▶ _Task to carry out_
Scan the entries below for lines holding "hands". Give the number of such lines alone.

*** Opening Data for this task ***

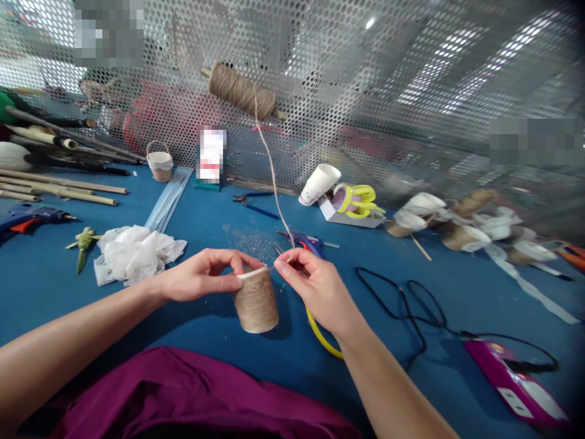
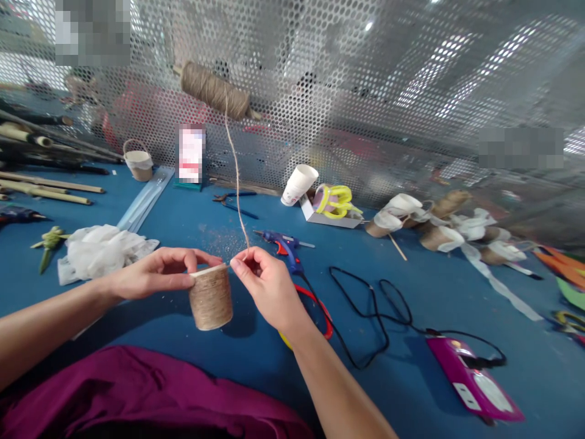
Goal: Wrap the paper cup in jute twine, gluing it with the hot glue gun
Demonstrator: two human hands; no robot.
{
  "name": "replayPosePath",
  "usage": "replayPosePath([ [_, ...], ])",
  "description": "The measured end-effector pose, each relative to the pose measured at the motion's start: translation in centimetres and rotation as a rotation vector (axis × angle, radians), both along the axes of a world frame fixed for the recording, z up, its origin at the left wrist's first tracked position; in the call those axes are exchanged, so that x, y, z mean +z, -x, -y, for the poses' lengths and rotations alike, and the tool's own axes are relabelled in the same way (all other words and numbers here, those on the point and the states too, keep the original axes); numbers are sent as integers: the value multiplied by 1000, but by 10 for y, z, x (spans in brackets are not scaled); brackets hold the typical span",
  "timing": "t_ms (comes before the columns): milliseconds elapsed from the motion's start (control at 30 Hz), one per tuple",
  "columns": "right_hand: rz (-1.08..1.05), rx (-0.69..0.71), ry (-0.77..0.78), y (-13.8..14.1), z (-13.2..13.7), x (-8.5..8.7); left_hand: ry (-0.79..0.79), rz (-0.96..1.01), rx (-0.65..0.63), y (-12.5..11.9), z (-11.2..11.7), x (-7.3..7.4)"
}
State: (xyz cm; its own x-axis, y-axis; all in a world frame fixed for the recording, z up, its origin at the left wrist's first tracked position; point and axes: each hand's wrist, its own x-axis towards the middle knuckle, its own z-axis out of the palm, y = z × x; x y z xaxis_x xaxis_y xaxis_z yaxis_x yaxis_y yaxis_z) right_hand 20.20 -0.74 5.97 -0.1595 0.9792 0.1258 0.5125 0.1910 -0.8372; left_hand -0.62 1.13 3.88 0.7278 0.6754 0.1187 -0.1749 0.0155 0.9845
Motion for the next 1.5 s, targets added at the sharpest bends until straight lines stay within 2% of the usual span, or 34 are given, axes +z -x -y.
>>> replayPosePath([
  [433,-58,49,49,-3,6,-6,33,28,-52,3,1,2],
  [600,-215,161,64,-2,7,-8,-8,61,-72,3,0,4],
  [867,-436,271,201,-5,2,-14,-72,-7,-36,5,-6,-7],
  [967,-472,260,208,-7,0,-17,-85,-35,-5,6,-10,-12],
  [1133,-353,214,170,-7,-2,-17,-65,-85,-31,6,-15,-15],
  [1233,-239,217,114,-5,0,-16,-172,-164,-31,4,-15,-14],
  [1367,-41,245,39,2,4,-19,-368,-318,32,-1,-10,-11],
  [1500,57,276,-11,8,5,-19,-388,-374,119,-8,-5,-10],
])
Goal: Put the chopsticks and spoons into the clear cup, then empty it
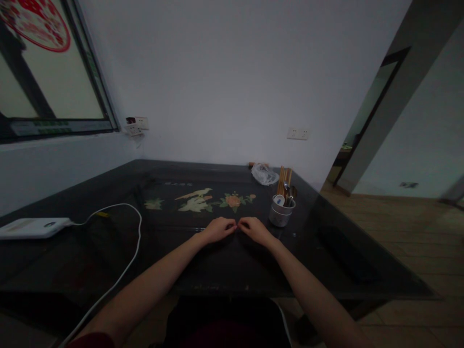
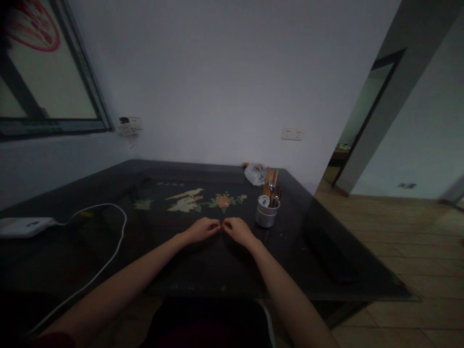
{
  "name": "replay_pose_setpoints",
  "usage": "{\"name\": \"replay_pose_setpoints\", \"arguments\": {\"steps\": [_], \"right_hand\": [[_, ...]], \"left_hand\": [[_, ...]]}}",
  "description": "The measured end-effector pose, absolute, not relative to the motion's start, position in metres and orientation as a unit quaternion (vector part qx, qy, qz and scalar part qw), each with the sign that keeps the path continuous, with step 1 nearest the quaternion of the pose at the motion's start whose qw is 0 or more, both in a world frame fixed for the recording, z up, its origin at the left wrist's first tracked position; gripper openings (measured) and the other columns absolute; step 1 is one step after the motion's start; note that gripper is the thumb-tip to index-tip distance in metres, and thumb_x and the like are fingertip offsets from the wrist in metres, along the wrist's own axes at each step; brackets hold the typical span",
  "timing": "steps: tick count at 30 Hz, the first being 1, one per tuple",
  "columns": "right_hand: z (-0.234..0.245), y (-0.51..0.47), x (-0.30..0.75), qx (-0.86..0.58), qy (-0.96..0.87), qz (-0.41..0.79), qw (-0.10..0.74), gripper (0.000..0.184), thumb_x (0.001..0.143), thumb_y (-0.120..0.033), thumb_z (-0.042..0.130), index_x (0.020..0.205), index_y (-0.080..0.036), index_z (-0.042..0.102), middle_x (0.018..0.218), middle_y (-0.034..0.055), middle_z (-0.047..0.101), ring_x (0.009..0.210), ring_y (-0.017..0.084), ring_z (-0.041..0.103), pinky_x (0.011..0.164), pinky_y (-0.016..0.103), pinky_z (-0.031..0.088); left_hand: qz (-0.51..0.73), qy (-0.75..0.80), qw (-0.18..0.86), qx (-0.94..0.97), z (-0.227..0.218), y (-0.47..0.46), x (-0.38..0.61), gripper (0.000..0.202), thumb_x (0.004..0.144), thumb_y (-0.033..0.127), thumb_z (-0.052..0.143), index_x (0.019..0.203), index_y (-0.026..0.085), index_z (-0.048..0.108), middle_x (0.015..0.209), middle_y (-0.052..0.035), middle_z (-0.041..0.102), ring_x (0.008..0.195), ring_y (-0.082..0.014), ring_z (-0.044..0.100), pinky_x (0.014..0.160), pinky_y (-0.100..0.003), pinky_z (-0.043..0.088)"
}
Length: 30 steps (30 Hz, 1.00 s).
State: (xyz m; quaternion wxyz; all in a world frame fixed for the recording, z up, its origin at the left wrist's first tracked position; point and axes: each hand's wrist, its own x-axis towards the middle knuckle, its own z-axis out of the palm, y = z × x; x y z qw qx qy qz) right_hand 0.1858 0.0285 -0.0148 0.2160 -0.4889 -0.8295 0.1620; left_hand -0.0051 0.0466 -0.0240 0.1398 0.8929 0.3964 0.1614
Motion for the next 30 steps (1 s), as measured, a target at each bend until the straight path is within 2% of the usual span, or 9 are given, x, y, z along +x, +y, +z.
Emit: {"name": "replay_pose_setpoints", "arguments": {"steps": [30], "right_hand": [[-0.0143, 0.0268, 0.186, -0.485, -0.829, 0.169, 0.219, 0.02, 0.085, -0.022, 0.049, 0.082, -0.017, 0.068, 0.079, 0.0044, 0.069, 0.071, 0.014, 0.058, 0.061, 0.021, 0.034]], "left_hand": [[0.163, 0.396, 0.142, 0.892, -0.0243, 0.0455, -0.0047, 0.027, 0.09, 0.035, 0.042, 0.084, 0.02, 0.063, 0.073, -0.0002, 0.064, 0.065, -0.0127, 0.055, 0.058, -0.021, 0.034]]}}
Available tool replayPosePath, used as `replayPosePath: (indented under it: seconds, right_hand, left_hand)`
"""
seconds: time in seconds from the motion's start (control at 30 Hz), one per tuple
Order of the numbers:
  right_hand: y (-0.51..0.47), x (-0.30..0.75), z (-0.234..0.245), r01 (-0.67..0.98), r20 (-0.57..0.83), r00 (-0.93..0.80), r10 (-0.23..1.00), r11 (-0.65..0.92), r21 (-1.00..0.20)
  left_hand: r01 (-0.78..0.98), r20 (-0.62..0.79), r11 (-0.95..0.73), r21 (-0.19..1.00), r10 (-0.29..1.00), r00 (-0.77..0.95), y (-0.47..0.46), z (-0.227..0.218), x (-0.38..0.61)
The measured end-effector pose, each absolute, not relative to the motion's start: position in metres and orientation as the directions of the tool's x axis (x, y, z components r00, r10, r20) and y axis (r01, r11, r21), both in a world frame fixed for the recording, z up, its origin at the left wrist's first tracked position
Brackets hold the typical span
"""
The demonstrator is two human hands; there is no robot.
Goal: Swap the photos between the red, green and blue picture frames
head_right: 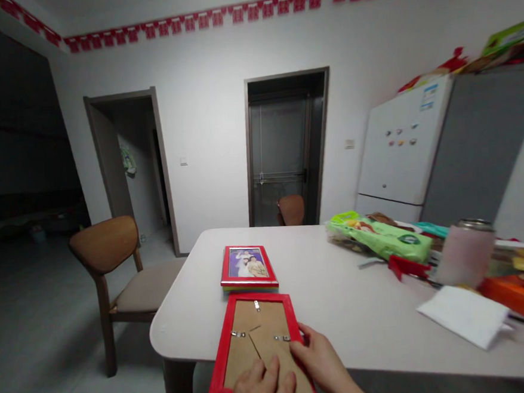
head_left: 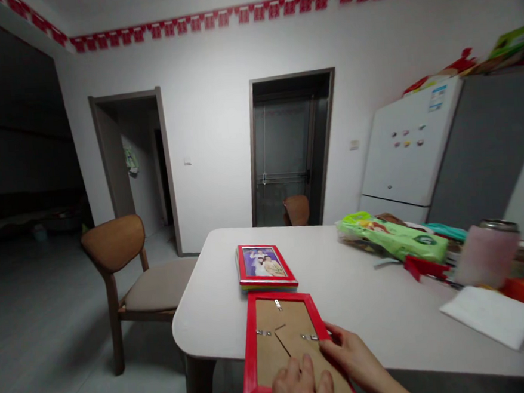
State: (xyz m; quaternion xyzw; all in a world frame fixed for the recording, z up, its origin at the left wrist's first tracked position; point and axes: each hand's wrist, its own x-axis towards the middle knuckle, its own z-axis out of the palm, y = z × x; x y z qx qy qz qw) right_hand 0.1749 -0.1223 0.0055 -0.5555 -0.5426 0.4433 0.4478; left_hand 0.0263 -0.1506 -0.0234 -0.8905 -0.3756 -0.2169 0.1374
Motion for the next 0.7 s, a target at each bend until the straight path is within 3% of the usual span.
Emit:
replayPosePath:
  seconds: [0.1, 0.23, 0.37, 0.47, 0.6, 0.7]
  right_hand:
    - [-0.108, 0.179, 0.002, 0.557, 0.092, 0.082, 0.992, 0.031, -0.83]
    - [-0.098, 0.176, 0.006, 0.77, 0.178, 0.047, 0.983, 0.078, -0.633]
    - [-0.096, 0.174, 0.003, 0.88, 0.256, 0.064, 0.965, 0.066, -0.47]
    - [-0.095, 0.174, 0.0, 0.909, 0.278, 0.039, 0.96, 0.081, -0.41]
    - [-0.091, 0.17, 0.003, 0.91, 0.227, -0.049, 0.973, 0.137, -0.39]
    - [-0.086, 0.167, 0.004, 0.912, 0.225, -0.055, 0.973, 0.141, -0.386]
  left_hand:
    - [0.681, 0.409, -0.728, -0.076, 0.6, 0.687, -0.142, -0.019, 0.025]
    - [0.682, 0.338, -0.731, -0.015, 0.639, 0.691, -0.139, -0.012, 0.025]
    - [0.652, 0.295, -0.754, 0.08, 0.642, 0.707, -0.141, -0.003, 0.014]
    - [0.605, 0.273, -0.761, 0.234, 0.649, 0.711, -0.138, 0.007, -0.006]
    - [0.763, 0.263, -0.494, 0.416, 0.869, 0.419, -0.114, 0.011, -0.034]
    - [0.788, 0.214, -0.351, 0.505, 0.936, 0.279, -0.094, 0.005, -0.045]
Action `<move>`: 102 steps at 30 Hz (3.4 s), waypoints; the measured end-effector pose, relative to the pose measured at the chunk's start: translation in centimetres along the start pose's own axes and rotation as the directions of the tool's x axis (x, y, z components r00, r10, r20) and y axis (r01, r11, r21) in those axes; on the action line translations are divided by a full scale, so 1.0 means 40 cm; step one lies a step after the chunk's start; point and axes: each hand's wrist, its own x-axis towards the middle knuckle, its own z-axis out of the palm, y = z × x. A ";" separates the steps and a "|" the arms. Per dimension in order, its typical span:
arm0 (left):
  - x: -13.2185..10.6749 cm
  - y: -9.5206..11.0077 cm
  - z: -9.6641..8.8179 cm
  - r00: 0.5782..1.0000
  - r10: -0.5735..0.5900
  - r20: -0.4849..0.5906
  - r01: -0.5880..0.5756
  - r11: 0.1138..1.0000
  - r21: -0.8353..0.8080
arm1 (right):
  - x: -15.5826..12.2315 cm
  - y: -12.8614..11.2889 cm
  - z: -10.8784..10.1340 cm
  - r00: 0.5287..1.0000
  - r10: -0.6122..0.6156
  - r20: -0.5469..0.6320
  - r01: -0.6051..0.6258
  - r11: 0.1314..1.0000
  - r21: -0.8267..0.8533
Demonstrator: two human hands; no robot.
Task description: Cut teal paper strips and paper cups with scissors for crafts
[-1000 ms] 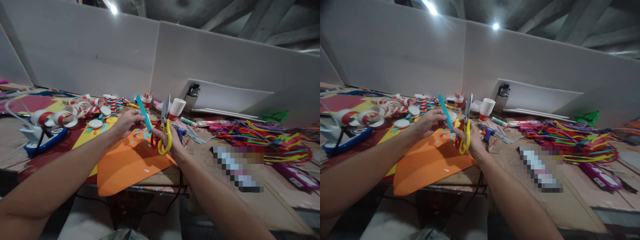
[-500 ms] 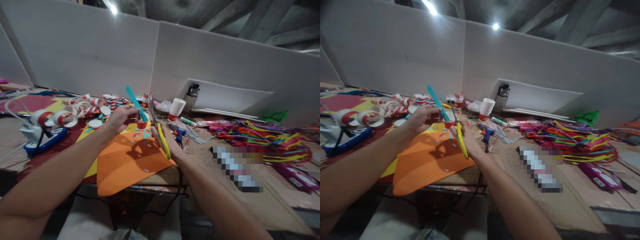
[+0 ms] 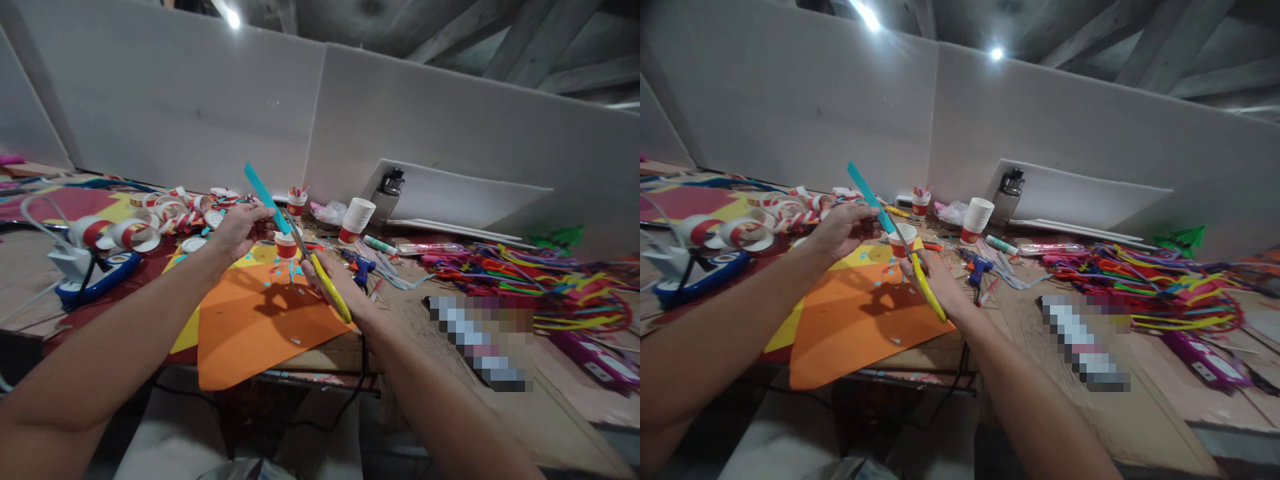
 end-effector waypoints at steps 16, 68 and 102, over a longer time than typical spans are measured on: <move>-0.009 0.002 0.012 0.999 -0.024 0.023 0.024 1.000 0.004 | -0.006 0.000 0.007 1.000 0.025 -0.001 -0.025 0.995 0.096; -0.016 -0.010 0.020 0.992 -0.067 0.104 0.065 0.998 0.019 | -0.019 -0.013 0.018 0.998 0.036 -0.043 -0.031 0.994 0.103; -0.005 -0.018 0.001 0.988 -0.038 0.149 0.031 0.998 0.051 | -0.019 -0.002 0.025 0.997 0.056 -0.056 -0.059 0.997 -0.041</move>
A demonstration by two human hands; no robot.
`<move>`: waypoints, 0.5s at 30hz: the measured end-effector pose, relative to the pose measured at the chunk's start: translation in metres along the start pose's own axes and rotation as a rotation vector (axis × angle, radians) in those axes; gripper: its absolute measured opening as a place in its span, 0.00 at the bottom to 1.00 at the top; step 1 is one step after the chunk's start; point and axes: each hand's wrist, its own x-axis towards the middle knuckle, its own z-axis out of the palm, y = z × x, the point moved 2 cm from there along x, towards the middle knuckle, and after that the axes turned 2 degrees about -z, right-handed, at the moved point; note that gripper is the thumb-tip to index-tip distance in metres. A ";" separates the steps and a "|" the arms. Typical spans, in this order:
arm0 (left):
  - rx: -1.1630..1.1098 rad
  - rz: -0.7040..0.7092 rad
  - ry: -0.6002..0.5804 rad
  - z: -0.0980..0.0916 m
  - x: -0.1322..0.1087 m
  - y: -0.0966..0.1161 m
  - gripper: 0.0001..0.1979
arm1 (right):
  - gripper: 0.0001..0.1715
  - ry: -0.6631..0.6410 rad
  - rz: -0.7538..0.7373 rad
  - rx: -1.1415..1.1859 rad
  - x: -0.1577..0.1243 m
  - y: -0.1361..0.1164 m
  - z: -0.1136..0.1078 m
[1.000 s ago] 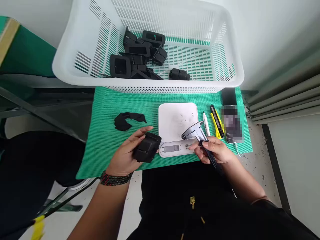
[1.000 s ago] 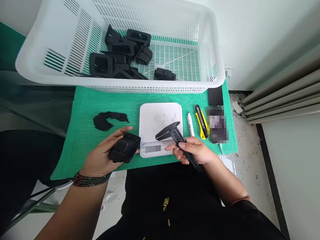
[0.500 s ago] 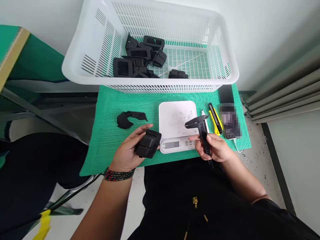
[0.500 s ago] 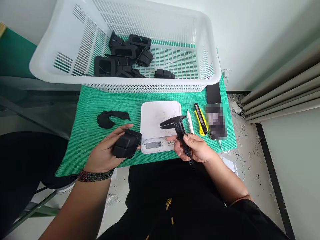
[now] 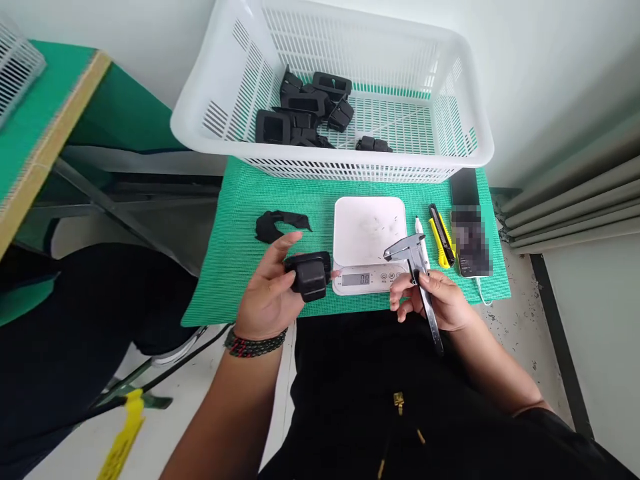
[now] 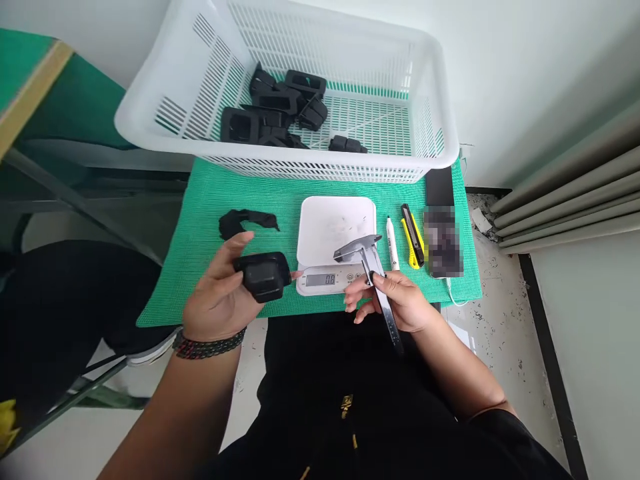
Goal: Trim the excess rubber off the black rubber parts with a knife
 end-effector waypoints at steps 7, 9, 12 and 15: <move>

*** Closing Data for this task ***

▶ _Exercise output_
4